As a kid we used to make little live bait traps with a 2L Coke bottle. Essentially you cut the top 1/4 off right the way around, put a couple of small rocks in the 3/4 end, then invert the top 1/4 and sticky tape it back on. You will also need to cut a slightly bigger hole around the opening for the fish to get in. You would then tie a thin rope to it, drop some bait (prawns or whatever) in it, and toss it out while holding the end of the rope. We used to lower it off rock ledges mainly. The advantage being we could watch the fish going into it. See the pic for the concept..

The fish would swim in the big opening and getting smaller until they get in and get at the bait. They find it hard to get out as it's a small hole to find in a clear container. When there in there, pull the bottle in.

Not the worlds best way, but it worked. Always caught a couple of livies we usually changed into flatties on the sand flats at Mainbar.


----------



## Fishing Man (Oct 4, 2006)

mate i used to bait fish quite a lot from my tinny around the creeks, and did pretty well on trevs, flaties, bream, cod and jacks.

the way we did it was obviosly by castnetting the bait, however a bait trap as described above should do the trick.
a lot of people say herring only but i found that herring, mullet, whiting and silverbiddys all worked as well as each other,

i found the best way to fish was slowly troll along with the livie rigged on a light running sinker rig. I just hook the bait through the mouth so it swims straight, through the back and the fish will quickly die,

good luck with it, yell out if you need any further details


----------



## deano (Nov 26, 2006)

Hi John,

Live bait is a very broad term which encompasses everything from worms and yabbies through to slimy mackerel. If you are fishing estuaries (not open water) you will typically be targeting the smaller species (ie. no pelagics) so the smaller baits are what you want.

I will assume you know how to use a yabbie pump, and you are looking at small baitfish like poddy mullet.
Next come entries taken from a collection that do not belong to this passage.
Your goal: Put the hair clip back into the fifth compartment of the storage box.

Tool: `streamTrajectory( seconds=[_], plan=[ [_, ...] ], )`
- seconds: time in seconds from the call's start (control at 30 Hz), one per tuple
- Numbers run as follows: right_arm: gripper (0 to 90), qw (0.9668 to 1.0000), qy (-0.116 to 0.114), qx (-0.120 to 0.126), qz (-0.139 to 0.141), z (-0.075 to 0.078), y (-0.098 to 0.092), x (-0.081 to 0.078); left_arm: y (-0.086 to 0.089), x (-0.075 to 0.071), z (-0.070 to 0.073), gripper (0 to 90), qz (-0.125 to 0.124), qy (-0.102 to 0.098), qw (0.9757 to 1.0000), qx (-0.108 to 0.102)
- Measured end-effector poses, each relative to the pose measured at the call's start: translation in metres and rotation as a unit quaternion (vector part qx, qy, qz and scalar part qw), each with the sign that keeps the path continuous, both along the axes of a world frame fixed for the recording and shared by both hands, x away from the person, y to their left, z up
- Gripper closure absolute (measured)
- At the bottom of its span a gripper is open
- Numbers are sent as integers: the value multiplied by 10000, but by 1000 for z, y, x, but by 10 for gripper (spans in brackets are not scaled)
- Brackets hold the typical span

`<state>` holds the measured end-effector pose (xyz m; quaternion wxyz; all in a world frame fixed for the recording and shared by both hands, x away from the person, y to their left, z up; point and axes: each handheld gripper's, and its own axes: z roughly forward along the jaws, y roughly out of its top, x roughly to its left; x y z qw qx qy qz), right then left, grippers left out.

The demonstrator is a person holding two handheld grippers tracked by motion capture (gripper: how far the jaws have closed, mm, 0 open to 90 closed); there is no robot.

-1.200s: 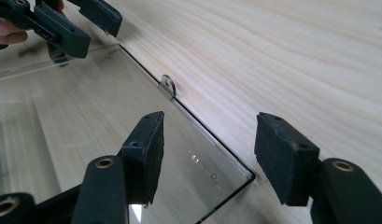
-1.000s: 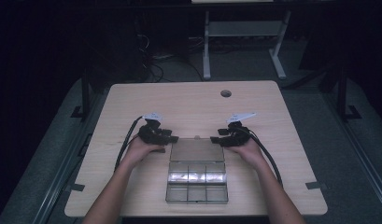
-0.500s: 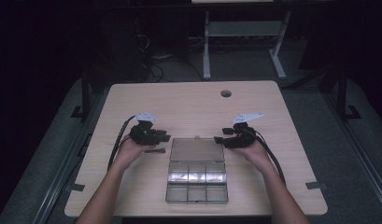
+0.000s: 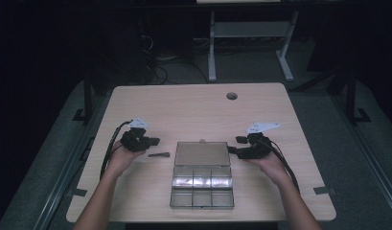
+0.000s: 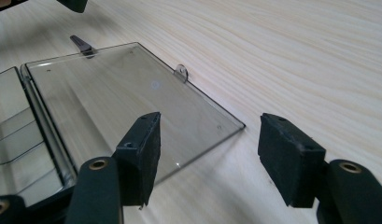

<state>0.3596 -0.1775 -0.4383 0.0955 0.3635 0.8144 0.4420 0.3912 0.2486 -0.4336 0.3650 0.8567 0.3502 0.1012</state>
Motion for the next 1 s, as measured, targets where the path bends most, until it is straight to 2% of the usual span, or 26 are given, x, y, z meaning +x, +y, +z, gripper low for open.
streamTrajectory(
  seconds=[0.13, 0.27, 0.4, 0.47, 0.57, 0.6, 0.73, 1.0],
  plan=[
    [375, 10000, -5, -23, -71, -2, -10, -13, 10, -7, -6, 899, 68, 7, 9997, 239],
    [366, 9999, -24, -56, -126, -5, -20, -23, 24, -14, -7, 899, 229, -39, 9996, 178],
    [356, 9998, 1, -88, -174, -8, -27, -34, 27, -14, -9, 899, 298, -54, 9994, 169],
    [353, 9998, 4, -105, -185, -9, -30, -39, 23, -11, -15, 899, 187, 25, 9997, 151],
    [350, 9997, -28, -114, -213, -11, -35, -46, 19, -11, -20, 899, 163, 143, 9996, 164],
    [350, 9997, -3, -108, -237, -10, -37, -47, 19, -10, -21, 898, 108, 126, 9996, 209],
    [349, 9995, -52, -77, -312, -9, -41, -45, 18, -11, -24, 899, 31, 318, 9993, 175],
    [349, 9994, -37, -105, -339, -12, -44, -44, 17, -13, -26, 899, -194, 471, 9986, 163]
  ],
)
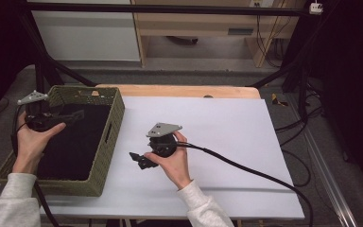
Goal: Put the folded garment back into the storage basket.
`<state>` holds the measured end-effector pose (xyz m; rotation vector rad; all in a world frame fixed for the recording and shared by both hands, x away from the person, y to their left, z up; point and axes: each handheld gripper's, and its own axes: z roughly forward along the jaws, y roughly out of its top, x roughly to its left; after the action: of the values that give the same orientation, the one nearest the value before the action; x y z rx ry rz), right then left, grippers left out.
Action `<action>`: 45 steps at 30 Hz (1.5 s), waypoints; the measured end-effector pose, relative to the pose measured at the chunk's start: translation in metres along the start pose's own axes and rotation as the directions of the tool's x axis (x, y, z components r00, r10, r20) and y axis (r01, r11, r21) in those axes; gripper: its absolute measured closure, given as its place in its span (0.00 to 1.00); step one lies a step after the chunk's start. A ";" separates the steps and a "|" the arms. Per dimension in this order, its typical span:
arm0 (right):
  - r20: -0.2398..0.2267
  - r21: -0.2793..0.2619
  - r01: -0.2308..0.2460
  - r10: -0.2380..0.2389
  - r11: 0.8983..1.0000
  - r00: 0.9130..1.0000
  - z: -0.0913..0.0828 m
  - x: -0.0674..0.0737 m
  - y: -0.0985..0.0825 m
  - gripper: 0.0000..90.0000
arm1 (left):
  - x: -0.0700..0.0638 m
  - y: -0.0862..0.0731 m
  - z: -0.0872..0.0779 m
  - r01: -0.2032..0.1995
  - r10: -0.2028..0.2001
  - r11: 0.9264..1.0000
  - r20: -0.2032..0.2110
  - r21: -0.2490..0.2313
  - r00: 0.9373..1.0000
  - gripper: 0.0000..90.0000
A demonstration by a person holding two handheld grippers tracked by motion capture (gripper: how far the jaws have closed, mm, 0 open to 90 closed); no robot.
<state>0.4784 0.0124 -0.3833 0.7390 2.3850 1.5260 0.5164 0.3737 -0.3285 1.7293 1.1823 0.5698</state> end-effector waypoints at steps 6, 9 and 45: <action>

If you are referring to catching these small fish, then a bait trap is the way to go. You can make one cheaply out of old juice or soft drink bottles or you can buy a bait trap from your local fishing shop (I bought one of the clear plastic tube types).

Dan's design will work well or you can use an old juice bottle with a hole cut in the side (see pic).


----------



## onemorecast (Apr 17, 2006)

I use the same as Deano for poddys, just don't put it in very deep water.

Aside from a yabbie pump, I catch most my livies with a number 10 long shank hook, a tiny piece bait (prawn stays on better) and a splitshot sinker. Good for Yakka, Slimies, and small herring if they are around. But that of course depends on whether your river hold these.


----------



## deano (Nov 26, 2006)

Eric is spot on with the small hook method for yakkas - I usually bait mine with a small piece of bread after burleying the area fairly heavily with the same.

I have posted instructions on how to use the bait trap in a separate thread: http://www.akff.net/forum/viewtopic.php?p=57882#57882

I hope you find it useful.


----------



## Fishpod (Oct 11, 2006)

Hi John, I lke to catch live bait on those pre packed bait jigs. they cost all of $2 and I sometimes cut them down to 3 hooks only to help with the tangles. If the little bait fish are off the bite then I put a little peice of mullet or pilchard on one of the hooks and that usually brings them around. Burley will help bring the fish to your area also.

When i go down to Yamba, on the rock wall, I get as many herring and yellowtail as I need pretty easily.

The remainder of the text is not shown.